We've learned free trade from the West and yet we've failed to learn how well the West innovates ideas and products for export.
We've learned car ownership from the West and yet we've failed to learn how well the West respects road manners.
And in learning from the West in a lopsided way, many Chinese people distort and despise their own culture.
My relative would never allow her daughter to learn to play any traditional Chinese musical instrument.
As Zong Lei says in her article on this page today, many Chinese parents demand their children fiddle away on the piano to pass exams and get certificates - only to find that, in the end, their children either give up the instrument or know nothing about the real spirit of music or pleasure of playing the piano.
There're Chinese children learning traditional Chinese musical instruments, for sure, but by and large, these instruments play second fiddle to Western ones - even in the country's conservatories.
Cheng Gongliang, a master of guqin (a seven-string plucked zither with a history of 3,000 years) who is also versed in Western music, laments that a college student of traditional Chinese music is required to take a course in Western music, which is unnecessary.
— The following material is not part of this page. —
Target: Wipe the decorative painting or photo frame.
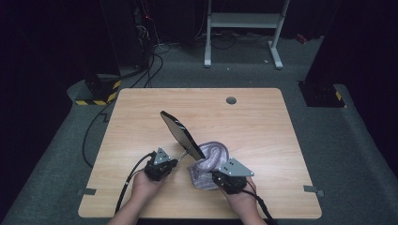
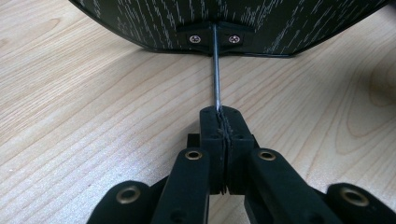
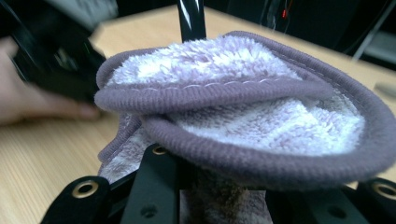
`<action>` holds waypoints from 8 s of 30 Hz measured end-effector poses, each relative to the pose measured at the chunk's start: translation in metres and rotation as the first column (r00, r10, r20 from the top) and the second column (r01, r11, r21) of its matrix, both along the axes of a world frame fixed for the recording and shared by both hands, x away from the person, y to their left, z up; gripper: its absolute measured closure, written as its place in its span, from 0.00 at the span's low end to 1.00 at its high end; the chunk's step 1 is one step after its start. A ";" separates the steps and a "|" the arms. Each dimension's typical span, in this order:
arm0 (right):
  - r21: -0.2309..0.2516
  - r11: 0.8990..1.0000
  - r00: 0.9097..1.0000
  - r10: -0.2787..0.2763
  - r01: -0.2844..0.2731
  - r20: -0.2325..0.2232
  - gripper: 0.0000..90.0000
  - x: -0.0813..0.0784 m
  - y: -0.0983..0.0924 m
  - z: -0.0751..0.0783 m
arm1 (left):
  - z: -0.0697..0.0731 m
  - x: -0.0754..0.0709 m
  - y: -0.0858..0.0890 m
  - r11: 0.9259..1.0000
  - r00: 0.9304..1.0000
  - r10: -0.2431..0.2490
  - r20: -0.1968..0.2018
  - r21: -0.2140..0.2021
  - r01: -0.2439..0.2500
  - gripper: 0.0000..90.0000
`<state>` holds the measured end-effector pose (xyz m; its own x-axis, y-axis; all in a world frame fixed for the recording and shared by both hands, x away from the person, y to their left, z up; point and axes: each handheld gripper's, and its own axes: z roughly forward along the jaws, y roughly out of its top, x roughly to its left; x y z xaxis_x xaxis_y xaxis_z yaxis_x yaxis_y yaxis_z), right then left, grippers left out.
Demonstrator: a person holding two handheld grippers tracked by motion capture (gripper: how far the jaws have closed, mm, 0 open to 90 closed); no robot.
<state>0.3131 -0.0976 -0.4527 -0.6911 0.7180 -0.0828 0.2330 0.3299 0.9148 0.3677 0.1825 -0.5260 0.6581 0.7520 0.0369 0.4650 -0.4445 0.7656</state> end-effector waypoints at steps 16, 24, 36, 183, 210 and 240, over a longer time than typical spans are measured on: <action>0.042 0.998 0.993 0.031 -0.036 0.112 0.80 0.013 0.031 0.057 | 0.000 0.000 0.000 1.000 1.000 -0.002 -0.001 -0.006 0.002 0.98; 0.012 1.000 1.000 0.016 -0.016 0.013 0.80 0.008 0.008 0.008 | 0.000 0.001 0.001 1.000 1.000 0.000 -0.026 -0.030 0.000 0.98; -0.145 0.989 0.981 -0.024 -0.003 -0.190 0.80 0.052 0.026 -0.062 | 0.000 0.003 0.002 0.999 1.000 0.005 -0.023 -0.032 -0.005 0.96; -0.027 0.990 0.987 -0.142 0.141 -0.069 0.54 0.024 -0.041 -0.026 | 0.012 -0.005 0.025 0.999 1.000 0.007 0.031 -0.031 -0.006 0.85; -0.043 0.984 0.981 -0.176 0.173 -0.077 0.54 0.009 -0.052 -0.029 | 0.001 0.023 0.017 0.997 0.997 0.079 0.012 0.025 -0.079 0.87; -0.059 0.998 0.995 -0.037 0.031 -0.096 0.55 0.034 0.009 -0.037 | 0.031 -0.051 -0.005 0.988 0.991 0.008 0.136 -0.153 0.013 0.38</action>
But a student of Western music is not required to study traditional Chinese music.
Misguided aspirations
The emergence of so many "made-in-China people of the West" is partly due to China's relatively short period of opening to the West, during which the craving to be as wealthy or as "cool" as Westerners as fast as possible came to dominate.
In this age of material progress and misguided aspirations, a few cautionary voices have largely gone unheeded.
Had they been heard, we would see more young Chinese pianists devoted to art instead of piano fiddlers bent on passing exams.
Had they been heard, we would see more young Chinese readers lending their ears to Mo Yan for what he writes about rather than for who he is.
(P.S. Xinhua news agency reported on Tuesday that many government buildings mimicking the US White House have mushroomed across China in recent years. There're at least eight "White Houses" in Anhui Province alone, Xinhua said.)